Ok, so that’s an handful… there’s still another hand left, but what do you think? Those are some sexy red industrial tables, aren’t they? What about the very urbane Milo Baughman zig zag tables? Or who knew that yellow lacquer could make such a statement? (I am stealing that idea, for sure!) And does the $6,800 price tag on that pair of brass wedge-shaped Tommi Parzinger tables make me want them even more?
I think it does. I feel so dirty, but I can’t stop now.
Hey there, hot little red drum tables with brass bottoms! That orangey red is my color crush of the moment… it really does go with everything. And those white tulip/box tables designed by architect Paul Williams are from Beverly Hills circa 1950 — so glam, but not fussy.

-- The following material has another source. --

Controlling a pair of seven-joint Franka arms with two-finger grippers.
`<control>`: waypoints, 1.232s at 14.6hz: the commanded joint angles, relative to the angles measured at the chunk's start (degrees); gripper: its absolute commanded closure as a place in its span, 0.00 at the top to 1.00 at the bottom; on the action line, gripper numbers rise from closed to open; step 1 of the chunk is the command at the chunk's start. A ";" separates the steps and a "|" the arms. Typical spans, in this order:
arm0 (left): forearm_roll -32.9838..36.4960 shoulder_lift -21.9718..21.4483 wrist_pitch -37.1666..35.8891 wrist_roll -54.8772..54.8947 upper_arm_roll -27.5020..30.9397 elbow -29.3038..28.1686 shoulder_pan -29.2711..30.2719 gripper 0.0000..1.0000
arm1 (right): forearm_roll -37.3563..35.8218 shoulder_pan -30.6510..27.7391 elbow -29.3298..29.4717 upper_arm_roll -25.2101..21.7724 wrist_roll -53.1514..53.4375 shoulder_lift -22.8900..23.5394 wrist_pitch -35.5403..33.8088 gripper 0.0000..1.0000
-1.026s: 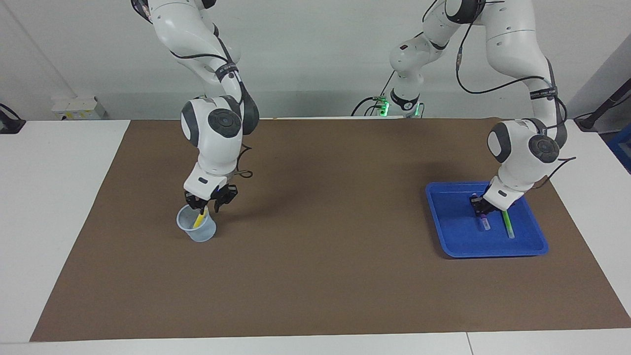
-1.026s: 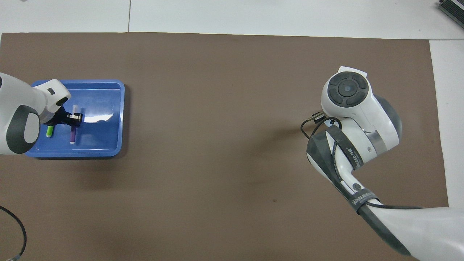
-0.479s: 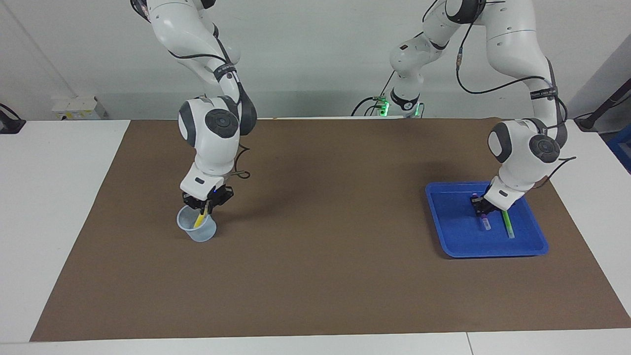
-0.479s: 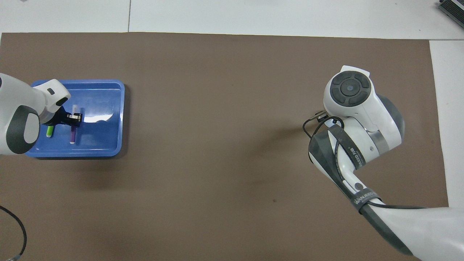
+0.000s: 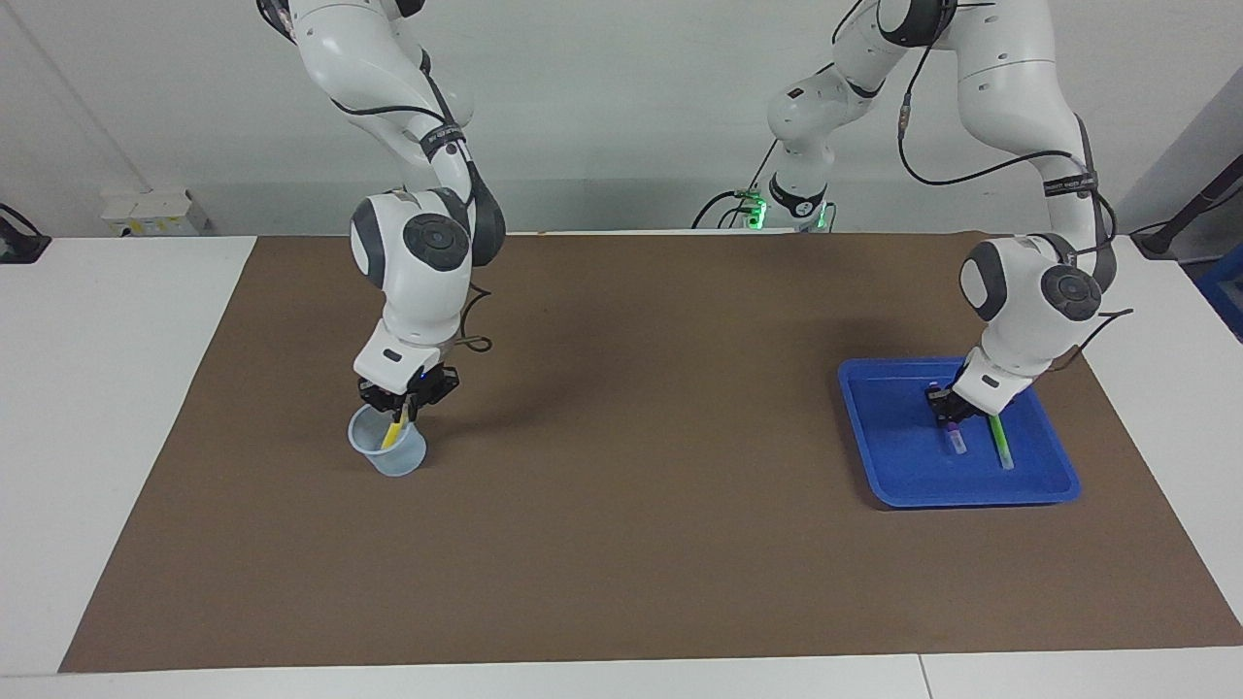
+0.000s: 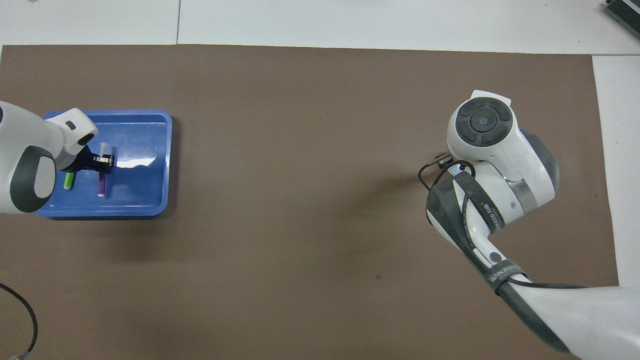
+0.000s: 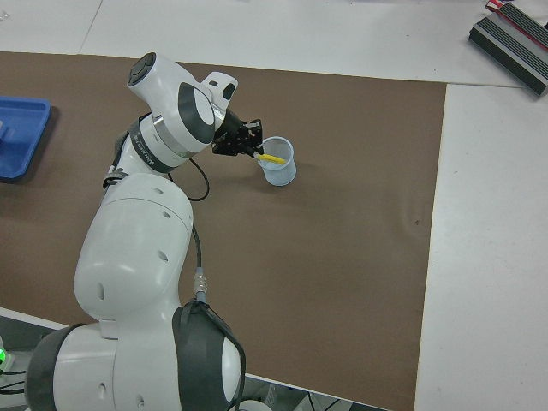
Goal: Right arm passes pens to left for tray arrangement
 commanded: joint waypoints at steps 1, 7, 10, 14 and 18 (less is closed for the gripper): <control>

No fussy for me. Chesty end tables are always a practical option for all the junk you can put in the trunk, but both of those pairs get a shot of major moxie from their shiny surfaces. The vintage Sarreid brass pieces are among my most drooled over furniture finds; I just love brass studs!
Ok, two more favorite favorites… can you see how this has become a problem for me?
So, yes, those are two big golden balls, but they are SPECTACULAR! I just know DH can duplicate them for me with his new manly table saw…
Ok, this is my other top choice. What do you think??? Half as sexy but twice as chic? I think a little industrial edge would go a long way towards alleviating the bad case of Grandma Regency I’ve contracted through excessive thrift store shopping. Actually, it might take more than just an end table or two to counteract GR’s ill effects…
If you need me tonight, you know where I’ll be.